Flora mirabilis ("The Wondrous Flower") is an opera in three acts composed by Spyros Samaras to an Italian-language libretto by Ferdinando Fontana. Described in the libretto as a Legenda ("Legend"), the opera is an allegorical fairy tale set in medieval Sweden. It premiered at the Teatro Carcano in Milan on 16 May 1886 and was performed again the following year at La Scala. Flora mirabilis was Samara's first opera to be performed outside his native Greece and proved to be his greatest success, playing in multiple opera houses in Italy and abroad.

==Background ==

A 20th-century description of Flora mirabilis in Gelli's Dizionario dell'Opera points out that despite having a Greek composer trained in France and a story set in medieval Sweden, the opera adhered quite strictly to the characteristic elements of late 19th-century Italian opera—folkloric dances, large choruses, and lengthy orchestral passages used to set both the geographical and the psychological atmosphere.

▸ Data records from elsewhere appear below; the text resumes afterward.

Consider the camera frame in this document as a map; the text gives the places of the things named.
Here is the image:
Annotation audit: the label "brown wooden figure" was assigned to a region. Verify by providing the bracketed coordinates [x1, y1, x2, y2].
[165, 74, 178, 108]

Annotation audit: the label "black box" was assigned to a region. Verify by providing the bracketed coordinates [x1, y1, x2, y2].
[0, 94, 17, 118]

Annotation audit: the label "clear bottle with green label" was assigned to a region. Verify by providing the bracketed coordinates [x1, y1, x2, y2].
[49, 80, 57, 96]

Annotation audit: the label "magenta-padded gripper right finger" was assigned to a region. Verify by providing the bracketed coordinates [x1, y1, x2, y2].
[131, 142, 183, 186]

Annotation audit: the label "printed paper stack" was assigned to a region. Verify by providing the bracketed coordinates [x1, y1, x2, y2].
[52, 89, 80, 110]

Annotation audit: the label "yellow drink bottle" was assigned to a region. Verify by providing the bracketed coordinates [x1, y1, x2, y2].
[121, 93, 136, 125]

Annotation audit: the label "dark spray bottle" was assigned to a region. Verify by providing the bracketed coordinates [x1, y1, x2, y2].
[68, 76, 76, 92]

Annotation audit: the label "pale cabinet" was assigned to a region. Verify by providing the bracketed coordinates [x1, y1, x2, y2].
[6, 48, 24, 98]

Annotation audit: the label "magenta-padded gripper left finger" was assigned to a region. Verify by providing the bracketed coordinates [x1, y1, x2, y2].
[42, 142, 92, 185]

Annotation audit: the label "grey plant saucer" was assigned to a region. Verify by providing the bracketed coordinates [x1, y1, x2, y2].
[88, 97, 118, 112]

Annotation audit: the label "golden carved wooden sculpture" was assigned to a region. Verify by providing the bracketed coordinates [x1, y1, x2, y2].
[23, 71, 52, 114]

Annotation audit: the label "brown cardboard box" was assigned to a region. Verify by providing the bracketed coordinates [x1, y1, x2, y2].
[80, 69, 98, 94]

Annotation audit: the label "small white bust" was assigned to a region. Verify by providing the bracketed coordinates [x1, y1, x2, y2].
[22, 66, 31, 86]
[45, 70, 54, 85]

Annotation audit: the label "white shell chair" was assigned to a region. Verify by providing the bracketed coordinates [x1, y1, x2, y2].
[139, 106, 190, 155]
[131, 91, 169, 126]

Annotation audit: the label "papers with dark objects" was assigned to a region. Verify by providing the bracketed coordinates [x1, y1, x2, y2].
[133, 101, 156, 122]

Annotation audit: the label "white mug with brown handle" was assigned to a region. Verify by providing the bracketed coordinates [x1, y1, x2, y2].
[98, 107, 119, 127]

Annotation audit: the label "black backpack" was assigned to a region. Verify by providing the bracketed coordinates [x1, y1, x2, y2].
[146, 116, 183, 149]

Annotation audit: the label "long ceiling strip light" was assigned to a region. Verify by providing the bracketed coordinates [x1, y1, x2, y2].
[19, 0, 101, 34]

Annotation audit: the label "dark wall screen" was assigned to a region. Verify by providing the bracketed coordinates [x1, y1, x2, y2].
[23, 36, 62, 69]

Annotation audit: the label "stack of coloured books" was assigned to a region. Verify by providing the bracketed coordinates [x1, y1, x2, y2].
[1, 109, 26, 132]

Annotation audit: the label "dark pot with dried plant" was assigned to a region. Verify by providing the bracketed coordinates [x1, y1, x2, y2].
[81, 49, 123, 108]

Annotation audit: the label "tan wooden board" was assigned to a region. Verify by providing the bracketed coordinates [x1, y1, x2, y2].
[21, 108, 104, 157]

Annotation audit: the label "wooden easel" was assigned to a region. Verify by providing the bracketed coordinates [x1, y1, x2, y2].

Flora mirabilis was Samaras's first collaboration with the Italian librettist Ferdinando Fontana who became a lifelong admirer of his music and went on to provide the libretti for Samaras's operas Medgè (1888) and Lionella (1891). George Leotsakos and other authors have compared the musical idiom and proto-verismo displayed in Flora to that of Puccini whose first two operas, Le Villi and Edgar, also had libretti by Fontana. Like Flora, Le Villi and Edgar were based on northern European medieval legends, a particular passion of Fontana's.

==Performance history==
The premiere of Flora mirabilis at the Teatro Carcano in May 1886 proved to be a great success with both the composer and the librettist brought to the stage for multiple curtain calls. The lead roles of Lidia and Valdo were sung by Ernestina Bendazzi-Secchi and her future husband Alfonso Garulli. Flora mirabilis was performed the following year at La Scala conducted by Franco Faccio and ran for 11 performances with Garulli reprising the role of Valdo and Emma Calvé as Lidia. The opera was subsequently performed in multiple Italian opera houses as well as in Cologne and Vienna. The opera's premiere in Samaras' native Greece took place in Corfu on 5 February 1889. It was also performed in Athens later that year during the celebrations for the wedding of Crown Prince Constantine, receiving a total of 16 performances there.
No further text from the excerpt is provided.